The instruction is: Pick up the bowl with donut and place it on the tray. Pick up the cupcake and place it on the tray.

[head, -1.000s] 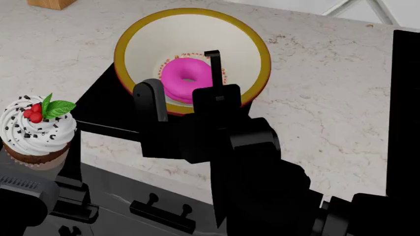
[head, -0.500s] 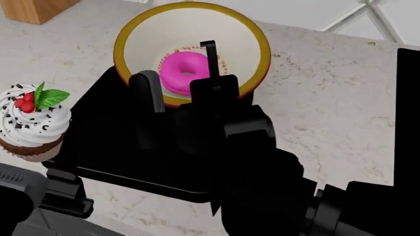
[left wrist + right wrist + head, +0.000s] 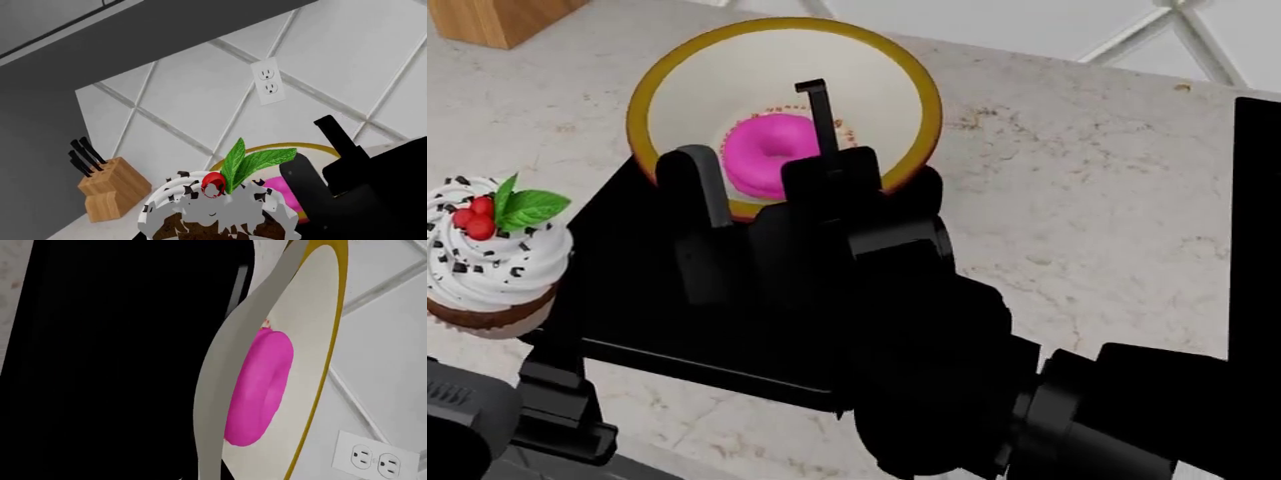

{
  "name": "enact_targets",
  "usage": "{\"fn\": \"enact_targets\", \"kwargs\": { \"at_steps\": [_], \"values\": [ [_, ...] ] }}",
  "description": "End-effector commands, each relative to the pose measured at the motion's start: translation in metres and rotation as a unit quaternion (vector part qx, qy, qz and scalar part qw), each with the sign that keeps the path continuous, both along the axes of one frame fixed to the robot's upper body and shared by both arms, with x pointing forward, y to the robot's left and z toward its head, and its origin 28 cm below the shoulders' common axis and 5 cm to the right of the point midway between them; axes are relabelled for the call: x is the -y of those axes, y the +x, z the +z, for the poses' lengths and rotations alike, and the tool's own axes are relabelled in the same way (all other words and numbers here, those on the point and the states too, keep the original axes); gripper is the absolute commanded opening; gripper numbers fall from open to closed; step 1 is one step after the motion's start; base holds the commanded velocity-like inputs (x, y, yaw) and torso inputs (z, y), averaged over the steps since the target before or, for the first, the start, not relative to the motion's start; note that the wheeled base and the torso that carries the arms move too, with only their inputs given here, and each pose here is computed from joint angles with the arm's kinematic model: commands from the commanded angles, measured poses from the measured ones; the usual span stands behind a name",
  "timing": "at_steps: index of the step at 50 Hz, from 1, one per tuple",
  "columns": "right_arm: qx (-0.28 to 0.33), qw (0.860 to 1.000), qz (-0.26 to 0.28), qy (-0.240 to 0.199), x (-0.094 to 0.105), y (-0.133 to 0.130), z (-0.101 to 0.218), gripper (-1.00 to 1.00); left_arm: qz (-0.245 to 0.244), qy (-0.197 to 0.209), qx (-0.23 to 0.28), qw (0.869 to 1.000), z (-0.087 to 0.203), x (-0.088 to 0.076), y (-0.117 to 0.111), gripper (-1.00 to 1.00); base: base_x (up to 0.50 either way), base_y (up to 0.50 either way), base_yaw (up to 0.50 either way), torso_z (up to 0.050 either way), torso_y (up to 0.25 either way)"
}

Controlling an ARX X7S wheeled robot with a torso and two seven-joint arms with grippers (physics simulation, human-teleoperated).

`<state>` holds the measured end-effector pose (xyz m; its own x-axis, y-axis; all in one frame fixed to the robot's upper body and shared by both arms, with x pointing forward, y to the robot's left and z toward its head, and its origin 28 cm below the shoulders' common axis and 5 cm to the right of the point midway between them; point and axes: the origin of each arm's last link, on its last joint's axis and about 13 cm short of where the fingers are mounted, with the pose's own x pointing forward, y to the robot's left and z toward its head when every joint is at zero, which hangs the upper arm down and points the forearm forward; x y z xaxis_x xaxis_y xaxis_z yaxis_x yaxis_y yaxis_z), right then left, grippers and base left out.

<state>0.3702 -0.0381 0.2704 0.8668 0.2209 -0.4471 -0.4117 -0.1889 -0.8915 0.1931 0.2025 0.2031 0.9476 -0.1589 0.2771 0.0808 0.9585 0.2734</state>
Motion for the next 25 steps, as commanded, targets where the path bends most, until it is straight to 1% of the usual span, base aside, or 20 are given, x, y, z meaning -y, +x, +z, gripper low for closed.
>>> {"fn": "enact_targets", "kwargs": {
  "at_steps": [1,12,19,25],
  "values": [
    [0.010,1.000,0.006,-0.007,-0.004,0.008,0.002,-1.00,-0.001,-0.007,0.001,1.000,0.000,0.000,-0.002,-1.00,0.00,0.00,0.00,0.000,0.000],
    [-0.002,1.000,-0.004,-0.002,0.001,0.013,-0.003,-1.00,-0.001,-0.005,-0.002,1.000,-0.002,0.001,0.000,-1.00,0.00,0.00,0.00,0.000,0.001],
    [-0.007,1.000,-0.001,0.005,-0.001,0.014,-0.005,-1.00,-0.001,-0.006,-0.003,1.000,-0.003,0.000,-0.001,-1.00,0.00,0.00,0.00,0.000,0.000],
    [-0.015,1.000,0.005,-0.005,-0.003,0.014,-0.009,-1.00,0.000,-0.006,-0.003,1.000,-0.003,0.001,-0.001,-1.00,0.00,0.00,0.00,0.000,0.002]
  ]
}}
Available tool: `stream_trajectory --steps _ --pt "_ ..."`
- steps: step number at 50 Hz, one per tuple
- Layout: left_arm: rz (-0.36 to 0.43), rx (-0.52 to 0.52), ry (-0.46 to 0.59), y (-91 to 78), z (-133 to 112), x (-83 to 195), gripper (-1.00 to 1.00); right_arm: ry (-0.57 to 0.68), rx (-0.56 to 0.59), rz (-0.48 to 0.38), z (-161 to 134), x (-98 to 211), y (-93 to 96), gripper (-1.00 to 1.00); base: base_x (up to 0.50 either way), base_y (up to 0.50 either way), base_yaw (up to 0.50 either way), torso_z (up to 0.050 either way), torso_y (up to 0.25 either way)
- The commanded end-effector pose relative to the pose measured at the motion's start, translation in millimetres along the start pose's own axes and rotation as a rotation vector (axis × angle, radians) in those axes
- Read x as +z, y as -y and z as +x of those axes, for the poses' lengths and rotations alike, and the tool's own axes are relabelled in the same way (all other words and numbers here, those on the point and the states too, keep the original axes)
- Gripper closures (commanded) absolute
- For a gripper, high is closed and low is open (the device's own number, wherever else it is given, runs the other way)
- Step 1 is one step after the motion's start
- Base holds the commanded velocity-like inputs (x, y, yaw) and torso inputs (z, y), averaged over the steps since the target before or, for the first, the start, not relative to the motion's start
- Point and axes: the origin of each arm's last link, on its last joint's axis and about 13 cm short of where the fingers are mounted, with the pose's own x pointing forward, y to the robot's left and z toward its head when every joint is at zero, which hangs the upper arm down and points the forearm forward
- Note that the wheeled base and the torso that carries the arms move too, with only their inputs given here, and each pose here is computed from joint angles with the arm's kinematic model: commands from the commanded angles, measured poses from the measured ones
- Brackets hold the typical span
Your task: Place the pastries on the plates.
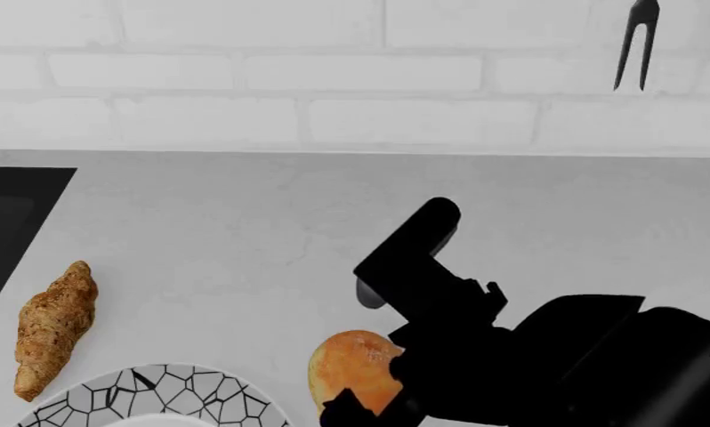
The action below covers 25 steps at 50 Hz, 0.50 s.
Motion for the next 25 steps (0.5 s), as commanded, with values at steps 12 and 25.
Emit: stream_trajectory --steps 12,25 --pt "-0.030 0.014 0.012 -2.0 1 5 -1.00 -0.007 0.044 0.028 13 -4 -1.0 -1.00 0.00 0.00 0.00 0.000 0.000" --pt "-0.032 0.016 0.010 -1.2 0 5 -1.00 -0.031 0.064 0.041 18 -11 -4.9 -1.00 0.00 0.00 0.00 0.000 0.000"
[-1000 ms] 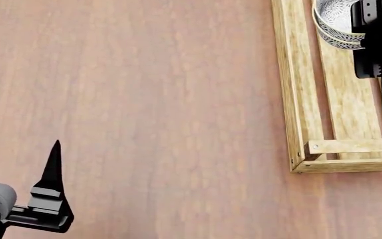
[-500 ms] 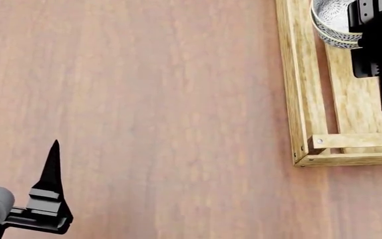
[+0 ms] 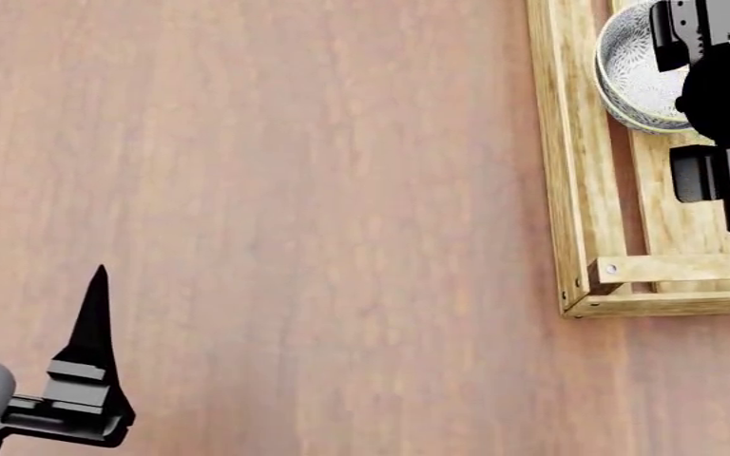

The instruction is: Stack the right bowl on the left bowl and place them in the tray.

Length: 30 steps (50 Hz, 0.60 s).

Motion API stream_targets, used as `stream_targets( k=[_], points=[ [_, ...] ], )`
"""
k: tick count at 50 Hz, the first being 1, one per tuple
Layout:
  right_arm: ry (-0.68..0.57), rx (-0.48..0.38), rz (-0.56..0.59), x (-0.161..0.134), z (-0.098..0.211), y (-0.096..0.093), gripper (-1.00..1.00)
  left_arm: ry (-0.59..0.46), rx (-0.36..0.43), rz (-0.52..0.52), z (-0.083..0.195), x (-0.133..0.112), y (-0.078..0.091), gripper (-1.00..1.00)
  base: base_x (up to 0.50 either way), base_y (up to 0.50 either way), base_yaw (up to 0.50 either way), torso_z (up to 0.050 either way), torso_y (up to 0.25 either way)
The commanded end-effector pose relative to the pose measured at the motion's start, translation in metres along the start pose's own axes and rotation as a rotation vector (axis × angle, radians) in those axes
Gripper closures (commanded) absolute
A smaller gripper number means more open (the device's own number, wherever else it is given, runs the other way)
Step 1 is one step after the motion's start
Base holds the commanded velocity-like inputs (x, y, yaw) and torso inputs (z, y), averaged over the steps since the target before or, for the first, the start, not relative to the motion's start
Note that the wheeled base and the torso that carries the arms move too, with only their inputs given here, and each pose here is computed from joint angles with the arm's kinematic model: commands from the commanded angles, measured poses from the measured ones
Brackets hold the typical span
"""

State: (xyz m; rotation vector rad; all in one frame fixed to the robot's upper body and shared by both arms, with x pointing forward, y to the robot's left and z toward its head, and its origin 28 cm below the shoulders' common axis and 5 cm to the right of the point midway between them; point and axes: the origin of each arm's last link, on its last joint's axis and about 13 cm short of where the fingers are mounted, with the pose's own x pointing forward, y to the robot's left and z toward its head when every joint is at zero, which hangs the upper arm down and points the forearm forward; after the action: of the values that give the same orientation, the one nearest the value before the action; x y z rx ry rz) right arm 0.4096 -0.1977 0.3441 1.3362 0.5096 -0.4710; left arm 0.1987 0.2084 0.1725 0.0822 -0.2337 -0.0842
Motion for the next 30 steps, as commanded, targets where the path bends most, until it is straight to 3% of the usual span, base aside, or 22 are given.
stream_targets(
  k=[1,11,16,24,30],
  points=[
    [0.01,-0.021,0.026,0.0,-0.008,0.004,-1.0,-0.02,-0.013,0.018,0.001,0.003,0.003,-1.0,0.0,0.0,0.0,0.0,0.0],
    [-0.053,-0.03,0.017,-0.001,-0.008,0.008,-1.0,-0.022,-0.016,0.014,0.001,0.003,0.002,-1.0,0.0,0.0,0.0,0.0,0.0],
    [-0.159,-0.078,0.048,-0.008,-0.007,0.017,-1.0,-0.021,-0.018,0.014,0.001,0.003,0.002,-1.0,0.0,0.0,0.0,0.0,0.0],
    [-0.194,-0.127,0.075,-0.021,-0.009,0.03,-1.0,-0.021,-0.018,0.015,0.001,0.003,0.003,-1.0,0.0,0.0,0.0,0.0,0.0],
    [-0.292,-0.193,0.124,-0.044,-0.011,0.051,-1.0,-0.025,-0.021,0.017,0.002,0.003,0.003,-1.0,0.0,0.0,0.0,0.0,0.0]
  ],
)
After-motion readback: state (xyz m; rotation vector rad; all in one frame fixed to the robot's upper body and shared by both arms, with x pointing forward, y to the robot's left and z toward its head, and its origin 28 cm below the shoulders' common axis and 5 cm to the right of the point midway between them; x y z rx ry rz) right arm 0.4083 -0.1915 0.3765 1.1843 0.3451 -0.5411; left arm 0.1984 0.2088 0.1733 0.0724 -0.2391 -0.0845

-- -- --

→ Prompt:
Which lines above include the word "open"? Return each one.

→ Worked solution:
  "description": "End-effector commands, each relative to the pose measured at the motion's start: translation in metres and rotation as a unit quaternion (vector part qx, qy, qz and scalar part qw), each with the sign that keeps the path continuous, both along the axes of one frame fixed to the robot's upper body and shared by both arms, with x pointing forward, y to the robot's left and z toward its head, and its origin 28 cm below the shoulders' common axis and 5 cm to the right of the point midway between them; axes are relabelled for the call: x is the -y of those axes, y the +x, z the +z, for the poses' lengths and rotations alike, and the tool's own axes are relabelled in the same way (all other words and numbers here, those on the point and the states too, keep the original axes); gripper is the absolute commanded opening; gripper numbers fall from open to closed; step 1 is one step after the motion's start; base holds the commanded velocity-like inputs (x, y, yaw) and torso inputs (z, y), averaged over the steps since the target before or, for the first, the start, not relative to the motion's start; note that the wheeled base and the torso that carries the arms move too, with only their inputs given here, and each pose here is computed from joint angles with the arm's kinematic model: commands from the commanded angles, measured poses from the measured ones; the usual span stands behind a name",
- For a gripper, high is closed and low is open (the device's own number, wherever else it is given, runs the other way)
A smaller gripper number means more open (the device's own number, wherever else it is given, runs the other way)

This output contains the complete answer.